WHAT TO DO:
List each line of the data that holds the string "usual".

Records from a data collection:
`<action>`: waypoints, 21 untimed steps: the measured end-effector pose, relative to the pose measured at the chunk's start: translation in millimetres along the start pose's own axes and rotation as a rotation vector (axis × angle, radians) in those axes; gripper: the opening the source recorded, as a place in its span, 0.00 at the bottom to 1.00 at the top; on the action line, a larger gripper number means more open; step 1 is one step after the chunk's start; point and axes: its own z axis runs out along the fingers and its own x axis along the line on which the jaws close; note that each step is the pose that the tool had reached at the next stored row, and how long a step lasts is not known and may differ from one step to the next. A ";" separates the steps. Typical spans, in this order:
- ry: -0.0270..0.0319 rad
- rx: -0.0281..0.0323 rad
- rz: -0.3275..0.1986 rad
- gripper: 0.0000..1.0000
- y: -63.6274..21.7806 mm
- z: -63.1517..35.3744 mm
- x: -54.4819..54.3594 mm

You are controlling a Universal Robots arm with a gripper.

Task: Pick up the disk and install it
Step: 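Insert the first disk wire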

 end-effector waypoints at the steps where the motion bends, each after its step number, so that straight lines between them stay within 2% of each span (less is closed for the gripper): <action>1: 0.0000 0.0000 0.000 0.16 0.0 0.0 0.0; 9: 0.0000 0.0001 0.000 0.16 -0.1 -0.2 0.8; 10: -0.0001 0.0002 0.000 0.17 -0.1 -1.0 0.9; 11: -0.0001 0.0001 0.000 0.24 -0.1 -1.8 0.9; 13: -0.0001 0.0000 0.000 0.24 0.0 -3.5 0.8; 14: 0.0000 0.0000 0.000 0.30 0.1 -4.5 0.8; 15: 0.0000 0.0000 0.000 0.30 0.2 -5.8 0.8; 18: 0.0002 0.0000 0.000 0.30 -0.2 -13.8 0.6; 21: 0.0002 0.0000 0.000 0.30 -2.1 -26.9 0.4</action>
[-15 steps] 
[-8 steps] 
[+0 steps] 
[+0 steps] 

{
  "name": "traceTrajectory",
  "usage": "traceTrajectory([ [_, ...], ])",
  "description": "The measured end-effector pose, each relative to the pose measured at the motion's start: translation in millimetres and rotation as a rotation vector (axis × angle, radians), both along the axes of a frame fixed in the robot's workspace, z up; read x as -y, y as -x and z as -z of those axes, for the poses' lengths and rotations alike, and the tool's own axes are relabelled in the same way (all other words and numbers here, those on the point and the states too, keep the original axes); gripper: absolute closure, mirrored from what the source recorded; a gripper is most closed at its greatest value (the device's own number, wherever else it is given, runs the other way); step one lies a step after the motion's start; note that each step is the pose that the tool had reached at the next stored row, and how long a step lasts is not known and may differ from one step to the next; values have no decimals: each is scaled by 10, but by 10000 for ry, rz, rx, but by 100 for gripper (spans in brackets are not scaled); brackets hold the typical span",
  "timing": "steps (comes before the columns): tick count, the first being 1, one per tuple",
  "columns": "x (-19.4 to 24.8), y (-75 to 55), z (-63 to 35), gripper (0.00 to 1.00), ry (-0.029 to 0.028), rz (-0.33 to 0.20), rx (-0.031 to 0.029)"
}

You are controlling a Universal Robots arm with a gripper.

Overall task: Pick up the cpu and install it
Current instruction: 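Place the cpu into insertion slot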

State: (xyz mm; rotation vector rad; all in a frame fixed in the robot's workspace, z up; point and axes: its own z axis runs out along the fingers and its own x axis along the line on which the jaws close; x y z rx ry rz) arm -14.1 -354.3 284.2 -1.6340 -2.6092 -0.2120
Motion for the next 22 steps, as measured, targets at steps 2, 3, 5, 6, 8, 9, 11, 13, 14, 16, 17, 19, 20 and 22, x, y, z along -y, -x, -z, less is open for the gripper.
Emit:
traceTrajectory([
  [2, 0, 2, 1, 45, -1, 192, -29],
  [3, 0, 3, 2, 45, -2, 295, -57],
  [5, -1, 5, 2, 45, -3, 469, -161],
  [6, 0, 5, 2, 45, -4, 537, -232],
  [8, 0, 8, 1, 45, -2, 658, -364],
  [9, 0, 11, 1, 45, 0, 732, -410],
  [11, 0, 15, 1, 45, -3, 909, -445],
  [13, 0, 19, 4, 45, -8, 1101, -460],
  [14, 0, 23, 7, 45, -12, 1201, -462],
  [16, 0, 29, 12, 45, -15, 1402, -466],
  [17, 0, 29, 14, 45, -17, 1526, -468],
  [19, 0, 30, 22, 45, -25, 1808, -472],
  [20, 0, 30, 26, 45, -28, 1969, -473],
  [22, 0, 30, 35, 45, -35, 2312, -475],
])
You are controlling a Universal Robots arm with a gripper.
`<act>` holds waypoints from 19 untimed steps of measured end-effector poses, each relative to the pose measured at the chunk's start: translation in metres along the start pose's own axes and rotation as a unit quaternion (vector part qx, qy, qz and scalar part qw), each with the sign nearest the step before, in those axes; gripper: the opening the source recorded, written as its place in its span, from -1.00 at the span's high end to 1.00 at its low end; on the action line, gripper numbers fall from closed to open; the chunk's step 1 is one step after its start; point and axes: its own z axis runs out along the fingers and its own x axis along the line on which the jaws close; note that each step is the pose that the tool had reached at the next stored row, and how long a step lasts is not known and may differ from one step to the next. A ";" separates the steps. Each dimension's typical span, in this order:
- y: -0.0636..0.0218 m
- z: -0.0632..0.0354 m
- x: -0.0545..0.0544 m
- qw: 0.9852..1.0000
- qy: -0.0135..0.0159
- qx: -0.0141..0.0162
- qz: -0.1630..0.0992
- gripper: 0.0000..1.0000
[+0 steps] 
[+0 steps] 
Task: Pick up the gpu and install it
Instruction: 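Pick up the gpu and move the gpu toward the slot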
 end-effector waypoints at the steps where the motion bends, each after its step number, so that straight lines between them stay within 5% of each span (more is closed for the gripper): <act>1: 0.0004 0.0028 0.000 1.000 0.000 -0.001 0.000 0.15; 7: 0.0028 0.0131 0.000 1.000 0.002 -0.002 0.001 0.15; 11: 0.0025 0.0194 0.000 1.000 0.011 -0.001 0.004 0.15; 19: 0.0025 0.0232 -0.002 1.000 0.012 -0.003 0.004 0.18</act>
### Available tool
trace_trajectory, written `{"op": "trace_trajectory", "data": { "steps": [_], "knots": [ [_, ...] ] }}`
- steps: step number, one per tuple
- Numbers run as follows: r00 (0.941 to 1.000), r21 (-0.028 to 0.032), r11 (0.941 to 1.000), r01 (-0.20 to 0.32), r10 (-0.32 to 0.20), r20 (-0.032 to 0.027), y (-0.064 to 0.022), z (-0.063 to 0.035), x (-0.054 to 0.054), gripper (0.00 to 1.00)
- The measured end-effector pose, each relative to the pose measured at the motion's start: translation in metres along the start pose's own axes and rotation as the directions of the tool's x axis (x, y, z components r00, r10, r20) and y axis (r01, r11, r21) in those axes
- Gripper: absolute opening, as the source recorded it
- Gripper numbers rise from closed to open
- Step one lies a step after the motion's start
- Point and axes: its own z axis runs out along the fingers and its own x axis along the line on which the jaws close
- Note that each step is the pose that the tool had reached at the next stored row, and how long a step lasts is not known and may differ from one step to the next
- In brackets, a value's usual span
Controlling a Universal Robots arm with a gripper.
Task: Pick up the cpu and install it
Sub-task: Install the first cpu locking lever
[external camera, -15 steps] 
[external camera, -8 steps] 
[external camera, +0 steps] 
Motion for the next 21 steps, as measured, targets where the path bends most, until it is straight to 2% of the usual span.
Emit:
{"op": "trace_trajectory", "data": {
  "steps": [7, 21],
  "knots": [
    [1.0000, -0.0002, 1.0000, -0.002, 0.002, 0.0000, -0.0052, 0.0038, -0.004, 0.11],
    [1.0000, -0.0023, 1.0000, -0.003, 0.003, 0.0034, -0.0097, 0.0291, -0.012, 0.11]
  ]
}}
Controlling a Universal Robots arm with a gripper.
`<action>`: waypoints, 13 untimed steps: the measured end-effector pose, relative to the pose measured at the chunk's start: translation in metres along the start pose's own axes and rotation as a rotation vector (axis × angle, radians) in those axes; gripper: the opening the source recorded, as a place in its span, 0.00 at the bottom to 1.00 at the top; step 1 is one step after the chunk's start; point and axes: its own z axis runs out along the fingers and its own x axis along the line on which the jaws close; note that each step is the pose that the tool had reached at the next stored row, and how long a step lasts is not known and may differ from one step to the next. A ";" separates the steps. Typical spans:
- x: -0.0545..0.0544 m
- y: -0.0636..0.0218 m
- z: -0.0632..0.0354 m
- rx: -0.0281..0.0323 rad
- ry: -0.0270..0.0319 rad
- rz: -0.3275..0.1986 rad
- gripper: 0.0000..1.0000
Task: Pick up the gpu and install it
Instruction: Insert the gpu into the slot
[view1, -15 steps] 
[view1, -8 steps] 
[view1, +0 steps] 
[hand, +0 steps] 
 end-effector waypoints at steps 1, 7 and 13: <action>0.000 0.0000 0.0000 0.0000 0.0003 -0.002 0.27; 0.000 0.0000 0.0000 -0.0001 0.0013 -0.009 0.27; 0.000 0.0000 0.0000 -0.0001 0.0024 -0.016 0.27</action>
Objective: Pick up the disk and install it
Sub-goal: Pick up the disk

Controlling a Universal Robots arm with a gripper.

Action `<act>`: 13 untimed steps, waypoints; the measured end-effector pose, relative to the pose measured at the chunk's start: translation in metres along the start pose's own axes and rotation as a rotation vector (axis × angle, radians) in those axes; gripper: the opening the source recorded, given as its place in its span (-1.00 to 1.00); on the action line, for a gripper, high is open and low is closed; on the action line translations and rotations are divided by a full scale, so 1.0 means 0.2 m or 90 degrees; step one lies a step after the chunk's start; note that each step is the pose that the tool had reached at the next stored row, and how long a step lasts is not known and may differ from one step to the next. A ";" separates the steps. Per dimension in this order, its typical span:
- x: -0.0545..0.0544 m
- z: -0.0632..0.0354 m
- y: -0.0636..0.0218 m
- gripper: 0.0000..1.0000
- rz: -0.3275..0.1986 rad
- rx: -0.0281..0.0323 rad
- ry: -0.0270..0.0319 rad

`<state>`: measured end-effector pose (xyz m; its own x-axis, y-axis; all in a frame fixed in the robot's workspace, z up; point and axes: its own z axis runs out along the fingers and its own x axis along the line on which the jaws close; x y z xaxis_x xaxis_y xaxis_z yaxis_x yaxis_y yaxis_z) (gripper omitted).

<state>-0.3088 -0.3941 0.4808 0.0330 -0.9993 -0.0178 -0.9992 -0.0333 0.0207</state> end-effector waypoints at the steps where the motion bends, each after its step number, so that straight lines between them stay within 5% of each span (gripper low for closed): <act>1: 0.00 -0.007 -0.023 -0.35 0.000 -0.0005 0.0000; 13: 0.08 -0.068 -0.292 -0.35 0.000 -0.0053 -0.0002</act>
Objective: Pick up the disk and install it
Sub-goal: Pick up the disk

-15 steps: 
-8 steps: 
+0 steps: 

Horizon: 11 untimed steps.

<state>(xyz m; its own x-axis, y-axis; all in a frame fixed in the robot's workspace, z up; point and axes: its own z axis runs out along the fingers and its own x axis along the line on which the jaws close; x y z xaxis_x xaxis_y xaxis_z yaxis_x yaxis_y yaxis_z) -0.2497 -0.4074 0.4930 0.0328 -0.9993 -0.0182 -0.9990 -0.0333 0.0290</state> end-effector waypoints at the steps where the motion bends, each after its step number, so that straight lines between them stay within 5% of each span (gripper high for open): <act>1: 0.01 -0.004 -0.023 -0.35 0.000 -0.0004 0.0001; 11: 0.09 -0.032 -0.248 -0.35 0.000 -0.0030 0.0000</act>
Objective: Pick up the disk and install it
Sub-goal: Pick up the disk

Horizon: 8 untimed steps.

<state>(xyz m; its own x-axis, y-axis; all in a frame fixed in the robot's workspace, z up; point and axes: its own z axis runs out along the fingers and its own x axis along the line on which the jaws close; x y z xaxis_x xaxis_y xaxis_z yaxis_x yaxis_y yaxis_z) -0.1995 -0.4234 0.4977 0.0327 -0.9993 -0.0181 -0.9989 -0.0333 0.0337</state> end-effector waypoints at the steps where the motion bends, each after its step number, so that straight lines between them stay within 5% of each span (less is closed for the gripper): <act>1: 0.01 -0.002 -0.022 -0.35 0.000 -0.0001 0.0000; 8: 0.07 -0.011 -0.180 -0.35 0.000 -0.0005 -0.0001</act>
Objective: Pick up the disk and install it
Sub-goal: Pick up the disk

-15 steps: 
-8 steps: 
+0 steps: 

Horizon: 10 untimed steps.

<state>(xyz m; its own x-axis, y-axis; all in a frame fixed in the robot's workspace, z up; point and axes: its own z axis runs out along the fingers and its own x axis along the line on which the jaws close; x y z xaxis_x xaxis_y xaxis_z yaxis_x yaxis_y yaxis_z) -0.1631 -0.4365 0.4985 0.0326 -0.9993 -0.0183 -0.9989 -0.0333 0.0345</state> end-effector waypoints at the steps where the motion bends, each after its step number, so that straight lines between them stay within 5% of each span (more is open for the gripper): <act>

WRITTEN ANSWER:
- In brackets, a value's usual span
Motion for the next 21 steps, as measured, targets where the path bends most, until it is straight to 2% of the usual span.

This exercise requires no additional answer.